Many people also find it useful to speak to other people who have been in a similar situation, to get more information on their subjective experiences of the harms and benefits of a particular intervention. Remember, however, that different people experience things differently, so use their experiences only as a guide. In addition, such reports will not tell you how likely you are to experience a similar outcome. Your practitioner should be in the best situation to find out how likely you are to be helped or hurt by an intervention. If you are dissatisfied with the information provided by your practitioner, tell him or her that you still feel that you that have insufficient information and want some help with getting more.
Have I found out about all the test and treatment options that I want to consider? If not, where can I go to find out more?
You may need to think about other options if, for example, you have tried a treatment but had to stop it because you experienced a harm that was described as unlikely but none the less occurred, or if the benefit did not satisfy your needs.
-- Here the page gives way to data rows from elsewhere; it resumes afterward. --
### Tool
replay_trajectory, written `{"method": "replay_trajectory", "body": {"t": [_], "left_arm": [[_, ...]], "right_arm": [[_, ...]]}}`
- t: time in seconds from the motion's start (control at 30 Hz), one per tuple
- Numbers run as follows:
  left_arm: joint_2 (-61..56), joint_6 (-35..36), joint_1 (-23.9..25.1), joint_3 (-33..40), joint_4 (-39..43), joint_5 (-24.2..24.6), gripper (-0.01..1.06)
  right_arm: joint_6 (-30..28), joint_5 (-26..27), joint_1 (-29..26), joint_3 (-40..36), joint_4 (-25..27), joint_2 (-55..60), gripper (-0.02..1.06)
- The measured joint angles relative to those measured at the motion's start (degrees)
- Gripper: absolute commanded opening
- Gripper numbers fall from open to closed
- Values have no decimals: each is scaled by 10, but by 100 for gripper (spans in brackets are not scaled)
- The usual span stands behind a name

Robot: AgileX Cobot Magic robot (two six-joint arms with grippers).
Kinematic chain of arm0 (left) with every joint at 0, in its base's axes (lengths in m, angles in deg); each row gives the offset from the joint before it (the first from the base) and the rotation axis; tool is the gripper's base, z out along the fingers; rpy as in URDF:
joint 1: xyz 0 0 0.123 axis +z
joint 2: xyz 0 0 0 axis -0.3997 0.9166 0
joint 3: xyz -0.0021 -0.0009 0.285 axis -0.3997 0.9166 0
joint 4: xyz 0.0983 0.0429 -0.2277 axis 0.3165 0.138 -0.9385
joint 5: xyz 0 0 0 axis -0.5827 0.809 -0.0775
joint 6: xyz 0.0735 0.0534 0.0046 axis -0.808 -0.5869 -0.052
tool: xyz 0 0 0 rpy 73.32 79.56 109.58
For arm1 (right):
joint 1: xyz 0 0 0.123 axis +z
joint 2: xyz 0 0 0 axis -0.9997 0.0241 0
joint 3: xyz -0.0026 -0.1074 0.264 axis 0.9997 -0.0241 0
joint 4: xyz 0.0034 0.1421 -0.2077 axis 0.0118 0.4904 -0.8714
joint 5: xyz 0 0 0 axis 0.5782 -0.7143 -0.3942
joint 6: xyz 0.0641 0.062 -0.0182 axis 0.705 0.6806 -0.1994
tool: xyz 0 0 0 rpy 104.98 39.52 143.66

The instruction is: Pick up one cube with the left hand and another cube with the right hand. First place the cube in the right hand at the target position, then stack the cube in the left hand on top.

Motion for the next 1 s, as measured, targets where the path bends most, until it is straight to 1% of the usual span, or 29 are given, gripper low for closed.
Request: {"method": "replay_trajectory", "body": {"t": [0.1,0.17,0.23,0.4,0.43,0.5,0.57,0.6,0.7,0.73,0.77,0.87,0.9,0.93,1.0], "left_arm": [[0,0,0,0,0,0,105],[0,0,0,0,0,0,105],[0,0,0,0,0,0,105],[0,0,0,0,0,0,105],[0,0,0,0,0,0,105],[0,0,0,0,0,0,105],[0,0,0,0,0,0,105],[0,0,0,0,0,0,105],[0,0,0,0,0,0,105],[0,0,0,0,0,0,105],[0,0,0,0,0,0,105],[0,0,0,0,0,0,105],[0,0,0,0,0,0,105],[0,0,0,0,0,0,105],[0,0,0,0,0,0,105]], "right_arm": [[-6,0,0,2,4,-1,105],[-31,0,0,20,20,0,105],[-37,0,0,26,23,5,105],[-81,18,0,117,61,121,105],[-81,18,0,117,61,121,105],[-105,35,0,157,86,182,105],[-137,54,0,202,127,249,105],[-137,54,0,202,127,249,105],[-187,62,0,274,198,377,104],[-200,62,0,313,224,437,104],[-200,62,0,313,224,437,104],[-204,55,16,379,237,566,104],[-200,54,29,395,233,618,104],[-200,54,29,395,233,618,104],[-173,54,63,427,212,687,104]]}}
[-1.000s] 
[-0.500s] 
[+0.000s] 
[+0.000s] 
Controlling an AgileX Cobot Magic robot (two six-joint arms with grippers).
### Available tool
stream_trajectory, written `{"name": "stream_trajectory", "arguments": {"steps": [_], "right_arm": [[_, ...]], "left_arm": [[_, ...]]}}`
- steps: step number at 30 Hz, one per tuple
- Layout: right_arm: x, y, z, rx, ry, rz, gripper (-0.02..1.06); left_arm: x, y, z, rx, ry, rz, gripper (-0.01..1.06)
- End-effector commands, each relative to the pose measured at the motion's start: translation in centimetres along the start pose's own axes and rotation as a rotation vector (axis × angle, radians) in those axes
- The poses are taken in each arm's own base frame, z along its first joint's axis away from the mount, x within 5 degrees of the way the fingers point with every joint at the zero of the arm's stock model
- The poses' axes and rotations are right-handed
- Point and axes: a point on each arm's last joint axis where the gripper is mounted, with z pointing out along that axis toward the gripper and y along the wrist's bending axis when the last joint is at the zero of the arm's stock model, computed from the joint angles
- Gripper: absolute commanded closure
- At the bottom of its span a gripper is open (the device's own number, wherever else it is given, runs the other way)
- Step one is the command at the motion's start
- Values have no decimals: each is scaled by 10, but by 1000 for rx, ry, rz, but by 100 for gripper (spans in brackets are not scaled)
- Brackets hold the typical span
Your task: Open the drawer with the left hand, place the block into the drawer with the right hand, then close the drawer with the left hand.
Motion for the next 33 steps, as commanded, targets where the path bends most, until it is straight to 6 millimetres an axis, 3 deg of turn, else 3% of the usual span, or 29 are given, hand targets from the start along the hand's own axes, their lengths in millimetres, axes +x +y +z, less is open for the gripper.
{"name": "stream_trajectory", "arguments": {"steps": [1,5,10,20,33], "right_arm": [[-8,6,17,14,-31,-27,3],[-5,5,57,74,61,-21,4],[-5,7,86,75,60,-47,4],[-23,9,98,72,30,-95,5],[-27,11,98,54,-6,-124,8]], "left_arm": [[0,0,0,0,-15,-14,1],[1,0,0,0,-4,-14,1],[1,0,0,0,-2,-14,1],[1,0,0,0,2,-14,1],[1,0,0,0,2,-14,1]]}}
Or perhaps none of the options to date seems to have sufficient benefit for the harms.
If you need more information about your options, ask your practitioner, other practitioners or self-help groups. Many people find information from libraries, the internet and various electronic databases, but be aware that much information on the internet is unreliable. Later in the book we describe how to decide which information is reliable and list some good internet sites. Remember to compare new options with the best previous ones and to evaluate them with the same five important questions.
You may find it useful to seek a second opinion. There is no need to feel awkward about asking for this; most responsible practitioners will respect your right to see someone else. But be careful when selecting the number and type of practitioners whom you see; doctor shopping in order to get the answer that you are hoping for is not in your best interest. If you have difficulty making a choice, do not hesitate to discuss it with your practitioner. Remember, it’s your body, it should be your choice.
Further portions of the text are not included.